▶ [Dataset entries]
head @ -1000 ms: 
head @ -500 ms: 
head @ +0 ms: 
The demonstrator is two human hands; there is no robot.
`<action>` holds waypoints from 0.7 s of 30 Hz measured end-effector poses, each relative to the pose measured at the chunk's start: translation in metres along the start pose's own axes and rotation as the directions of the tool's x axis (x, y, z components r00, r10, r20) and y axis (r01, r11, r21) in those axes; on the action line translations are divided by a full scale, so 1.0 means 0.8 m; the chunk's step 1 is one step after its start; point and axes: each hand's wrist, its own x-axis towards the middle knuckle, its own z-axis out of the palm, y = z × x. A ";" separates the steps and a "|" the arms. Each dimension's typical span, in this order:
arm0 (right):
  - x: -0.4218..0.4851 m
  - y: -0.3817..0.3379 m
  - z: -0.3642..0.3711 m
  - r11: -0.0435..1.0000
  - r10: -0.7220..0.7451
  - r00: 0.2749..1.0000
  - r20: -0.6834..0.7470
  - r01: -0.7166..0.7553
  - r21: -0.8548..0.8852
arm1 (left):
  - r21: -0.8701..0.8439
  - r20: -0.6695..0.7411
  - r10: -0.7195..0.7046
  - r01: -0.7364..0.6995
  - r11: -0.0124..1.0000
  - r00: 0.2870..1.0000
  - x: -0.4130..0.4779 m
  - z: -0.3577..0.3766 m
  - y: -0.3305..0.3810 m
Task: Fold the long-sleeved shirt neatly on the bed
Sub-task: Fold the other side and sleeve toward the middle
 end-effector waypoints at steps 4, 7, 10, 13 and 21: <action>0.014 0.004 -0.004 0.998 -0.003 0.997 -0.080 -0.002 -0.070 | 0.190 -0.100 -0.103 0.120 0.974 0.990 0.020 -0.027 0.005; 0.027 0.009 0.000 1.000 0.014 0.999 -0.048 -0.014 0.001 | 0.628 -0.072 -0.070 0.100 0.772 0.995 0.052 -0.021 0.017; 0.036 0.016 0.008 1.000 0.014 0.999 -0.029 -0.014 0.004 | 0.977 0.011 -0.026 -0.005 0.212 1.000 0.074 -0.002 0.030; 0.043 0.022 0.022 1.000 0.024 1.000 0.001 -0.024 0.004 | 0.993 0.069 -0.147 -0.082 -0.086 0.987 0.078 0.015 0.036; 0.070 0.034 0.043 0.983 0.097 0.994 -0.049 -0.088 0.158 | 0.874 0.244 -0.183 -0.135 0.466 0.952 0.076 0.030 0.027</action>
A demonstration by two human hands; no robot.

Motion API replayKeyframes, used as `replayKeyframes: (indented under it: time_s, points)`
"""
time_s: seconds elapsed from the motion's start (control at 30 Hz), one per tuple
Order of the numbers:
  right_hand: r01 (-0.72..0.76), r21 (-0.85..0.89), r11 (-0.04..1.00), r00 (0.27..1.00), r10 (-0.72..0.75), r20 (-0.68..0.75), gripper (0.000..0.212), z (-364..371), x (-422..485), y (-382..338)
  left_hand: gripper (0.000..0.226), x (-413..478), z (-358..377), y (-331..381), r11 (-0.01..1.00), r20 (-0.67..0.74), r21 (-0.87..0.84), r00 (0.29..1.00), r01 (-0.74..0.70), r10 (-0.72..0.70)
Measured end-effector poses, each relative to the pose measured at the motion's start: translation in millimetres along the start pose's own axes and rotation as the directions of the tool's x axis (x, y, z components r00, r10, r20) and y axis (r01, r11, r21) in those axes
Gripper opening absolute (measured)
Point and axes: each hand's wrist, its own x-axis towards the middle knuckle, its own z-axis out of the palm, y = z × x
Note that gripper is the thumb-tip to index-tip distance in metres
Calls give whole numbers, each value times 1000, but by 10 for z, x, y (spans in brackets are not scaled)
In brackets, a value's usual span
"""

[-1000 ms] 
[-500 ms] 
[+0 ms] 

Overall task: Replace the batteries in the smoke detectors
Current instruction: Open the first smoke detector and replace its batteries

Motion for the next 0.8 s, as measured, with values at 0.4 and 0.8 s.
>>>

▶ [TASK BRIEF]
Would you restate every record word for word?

▶ [THE ANSWER]
head @ -1000 ms: 
head @ -500 ms: 
head @ +0 ms: 
The demonstrator is two human hands; there is no robot.
`<action>` holds waypoints from 0.7 s of 30 Hz measured end-effector poses, each relative to the pose measured at the chunk's start: translation in metres along the start pose's own axes and rotation as the directions of the tool's x axis (x, y, z components r00, r10, r20) and y axis (r01, r11, r21) in those axes; on the action line translations are divided by a full scale, so 1.0 means 0.8 m; the chunk's step 1 is one step after its start; point and axes: each hand's wrist, its own x-axis towards the middle knuckle, its own z-axis out of the palm, y = z × x. A ";" separates the steps and a "|" the arms. Each dimension's typical span, in this order:
arm0 (right):
  - x: -0.4218..0.4851 m
  - y: -0.3817..0.3379 m
  - z: -0.3642..0.3711 m
  - r11: -0.0435..1.0000
  - r10: -0.7220..0.7451
  - r00: 0.2749..1.0000
  - r20: -0.6834..0.7470
  - r01: -0.7166..0.7553
  - r21: -0.8548..0.8852
arm1 (left):
  - r21: -0.8701..0.8439
  - r20: -0.6695..0.7411
  - r10: -0.7195..0.7046
  - r01: -0.7364..0.6995
  - r11: -0.0124..1.0000
  - r00: 0.2870..1.0000
  - x: -0.4130..0.4779 m
  - z: -0.3577..0.3766 m
  - y: -0.3305..0.3810 m
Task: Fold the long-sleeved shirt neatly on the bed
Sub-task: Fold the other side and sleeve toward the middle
 end-effector waypoints at steps 4, 7, 10, 13 and 21: <action>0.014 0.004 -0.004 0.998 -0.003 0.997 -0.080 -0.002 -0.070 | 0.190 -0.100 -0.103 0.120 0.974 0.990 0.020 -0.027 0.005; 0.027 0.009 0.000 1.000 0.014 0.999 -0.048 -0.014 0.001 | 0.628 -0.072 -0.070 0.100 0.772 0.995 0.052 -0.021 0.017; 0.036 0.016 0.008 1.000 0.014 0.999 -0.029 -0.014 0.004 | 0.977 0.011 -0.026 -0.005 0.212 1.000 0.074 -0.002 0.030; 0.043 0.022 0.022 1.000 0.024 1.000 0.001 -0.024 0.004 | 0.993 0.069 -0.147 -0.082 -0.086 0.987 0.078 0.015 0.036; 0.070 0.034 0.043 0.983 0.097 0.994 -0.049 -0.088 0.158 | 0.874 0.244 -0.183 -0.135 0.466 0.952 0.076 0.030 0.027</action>
A demonstration by two human hands; no robot.

Motion API replayKeyframes, used as `replayKeyframes: (indented under it: time_s, points)`
"""
time_s: seconds elapsed from the motion's start (control at 30 Hz), one per tuple
Order of the numbers:
  right_hand: r01 (-0.72..0.76), r21 (-0.85..0.89), r11 (-0.04..1.00), r00 (0.27..1.00), r10 (-0.72..0.75), r20 (-0.68..0.75), gripper (0.000..0.212), z (-364..371), x (-422..485), y (-382..338)
  left_hand: gripper (0.000..0.226), x (-413..478), z (-358..377), y (-331..381), r11 (-0.01..1.00), r20 (-0.67..0.74), r21 (-0.87..0.84), r00 (0.29..1.00), r01 (-0.74..0.70), r10 (-0.72..0.70)
Measured end-effector poses, each relative to the pose measured at the motion's start: translation in millimetres along the start pose's own axes and rotation as the directions of the tool's x axis (x, y, z components r00, r10, r20) and y axis (r01, r11, r21) in those axes
Gripper opening absolute (measured)
Point and axes: each hand's wrist, its own x-axis towards the middle knuckle, its own z-axis out of the palm, y = z × x
Note that gripper is the thumb-tip to index-tip distance in metres
Calls give whole numbers, each value times 1000, but by 10 for z, x, y (spans in brackets are not scaled)
In brackets, a value's usual span
"""

[-1000 ms] 
[-500 ms] 
[+0 ms] 

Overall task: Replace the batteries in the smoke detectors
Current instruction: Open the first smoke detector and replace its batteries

Motion for the next 0.8 s, as measured, with values at 0.4 and 0.8 s.
>>>

No other output is needed; the exercise is complete.